Il dialogo e un’informazione completa sono alla base di una scelta consapevole: «La libertà di cura – conclude Spagnolo – è tale se viene dopo un’adeguata informazione e comprensione. Va anche ricordato che c’è un dovere di curarsi, di mantenere in salute il proprio corpo. Ed è un dovere che non riguarda solo un livello di sanità pubblica come per le malattie infettive e le vaccinazioni.

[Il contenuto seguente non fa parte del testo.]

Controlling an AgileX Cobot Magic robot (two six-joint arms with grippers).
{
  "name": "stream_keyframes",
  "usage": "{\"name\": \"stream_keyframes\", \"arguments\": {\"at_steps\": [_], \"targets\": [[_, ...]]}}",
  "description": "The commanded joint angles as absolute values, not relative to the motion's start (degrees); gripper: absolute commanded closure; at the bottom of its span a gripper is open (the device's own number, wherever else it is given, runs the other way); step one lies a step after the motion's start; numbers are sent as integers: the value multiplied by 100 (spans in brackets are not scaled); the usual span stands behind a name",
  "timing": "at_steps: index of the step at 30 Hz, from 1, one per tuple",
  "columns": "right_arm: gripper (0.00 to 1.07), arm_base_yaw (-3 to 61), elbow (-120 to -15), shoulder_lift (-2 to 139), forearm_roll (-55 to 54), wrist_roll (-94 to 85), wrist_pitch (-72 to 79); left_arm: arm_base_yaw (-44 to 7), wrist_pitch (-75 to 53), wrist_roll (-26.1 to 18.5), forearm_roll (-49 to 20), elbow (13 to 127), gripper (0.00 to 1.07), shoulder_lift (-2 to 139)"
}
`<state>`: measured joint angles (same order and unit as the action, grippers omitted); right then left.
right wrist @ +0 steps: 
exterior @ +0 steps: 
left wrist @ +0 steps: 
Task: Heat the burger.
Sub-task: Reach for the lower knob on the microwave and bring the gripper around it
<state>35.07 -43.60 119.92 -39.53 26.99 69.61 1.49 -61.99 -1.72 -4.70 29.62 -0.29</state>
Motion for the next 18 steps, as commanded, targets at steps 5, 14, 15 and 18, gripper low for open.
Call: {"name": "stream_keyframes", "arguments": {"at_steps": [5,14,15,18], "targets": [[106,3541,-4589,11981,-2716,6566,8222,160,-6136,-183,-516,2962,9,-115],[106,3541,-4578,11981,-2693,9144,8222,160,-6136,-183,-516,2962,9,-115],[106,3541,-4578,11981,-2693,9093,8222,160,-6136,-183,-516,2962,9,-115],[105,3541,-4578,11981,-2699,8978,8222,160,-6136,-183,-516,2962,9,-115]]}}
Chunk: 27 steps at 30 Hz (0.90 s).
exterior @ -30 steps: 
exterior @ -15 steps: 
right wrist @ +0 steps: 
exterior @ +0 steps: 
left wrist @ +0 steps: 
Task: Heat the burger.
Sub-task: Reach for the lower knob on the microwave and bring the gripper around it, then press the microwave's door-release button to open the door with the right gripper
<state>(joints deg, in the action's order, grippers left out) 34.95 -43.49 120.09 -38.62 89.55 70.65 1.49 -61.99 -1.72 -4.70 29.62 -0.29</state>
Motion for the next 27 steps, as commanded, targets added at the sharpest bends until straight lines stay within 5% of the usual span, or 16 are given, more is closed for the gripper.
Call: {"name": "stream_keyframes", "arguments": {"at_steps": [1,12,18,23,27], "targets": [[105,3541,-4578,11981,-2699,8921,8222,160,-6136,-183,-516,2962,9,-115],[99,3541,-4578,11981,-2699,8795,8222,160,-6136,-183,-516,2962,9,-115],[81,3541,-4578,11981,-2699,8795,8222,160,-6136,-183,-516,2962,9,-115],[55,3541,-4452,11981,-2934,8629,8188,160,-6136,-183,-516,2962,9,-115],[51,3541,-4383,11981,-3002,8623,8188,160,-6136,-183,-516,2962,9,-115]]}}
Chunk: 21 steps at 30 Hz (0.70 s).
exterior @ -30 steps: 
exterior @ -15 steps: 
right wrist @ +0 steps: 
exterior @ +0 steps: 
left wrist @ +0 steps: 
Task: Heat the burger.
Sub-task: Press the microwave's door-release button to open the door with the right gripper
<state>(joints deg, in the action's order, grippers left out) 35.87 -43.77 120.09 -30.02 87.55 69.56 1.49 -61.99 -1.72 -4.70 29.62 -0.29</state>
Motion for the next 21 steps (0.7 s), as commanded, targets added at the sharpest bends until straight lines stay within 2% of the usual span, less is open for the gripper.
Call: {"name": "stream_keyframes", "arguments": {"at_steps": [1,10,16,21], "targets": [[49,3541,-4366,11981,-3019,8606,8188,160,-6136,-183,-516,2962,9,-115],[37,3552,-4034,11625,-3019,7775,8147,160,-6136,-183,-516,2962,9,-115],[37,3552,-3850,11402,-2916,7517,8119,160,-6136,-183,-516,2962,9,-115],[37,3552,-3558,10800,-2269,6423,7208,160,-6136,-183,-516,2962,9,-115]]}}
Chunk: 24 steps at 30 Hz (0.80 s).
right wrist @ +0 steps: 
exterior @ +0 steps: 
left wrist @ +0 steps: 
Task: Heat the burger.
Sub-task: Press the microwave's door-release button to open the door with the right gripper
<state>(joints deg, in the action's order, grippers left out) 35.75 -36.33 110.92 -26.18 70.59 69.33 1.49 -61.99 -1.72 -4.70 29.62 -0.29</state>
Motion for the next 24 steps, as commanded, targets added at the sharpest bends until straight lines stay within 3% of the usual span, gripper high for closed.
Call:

È anche un dovere nei confronti di se stessi: non va dimenticato infatti che la libertà non è un contenitore vuoto, ma è riempito dalla responsabilità personale. Il vecchio paternalismo medico deve essere certamente superato, ma i buoni consigli vanno tenuti in considerazione. Specie se suffragati da solide ragioni scientifiche e basati sulla fiducia nei confronti del medico. Beneficence-in-trust, la beneficialità nella fiducia, è il messaggio che ci ha lasciato Edmund Pellegrino (bioeticista cattolico scomparso nel 2013, ndr) e che medici e pazienti dovrebbero sempre tenere presente».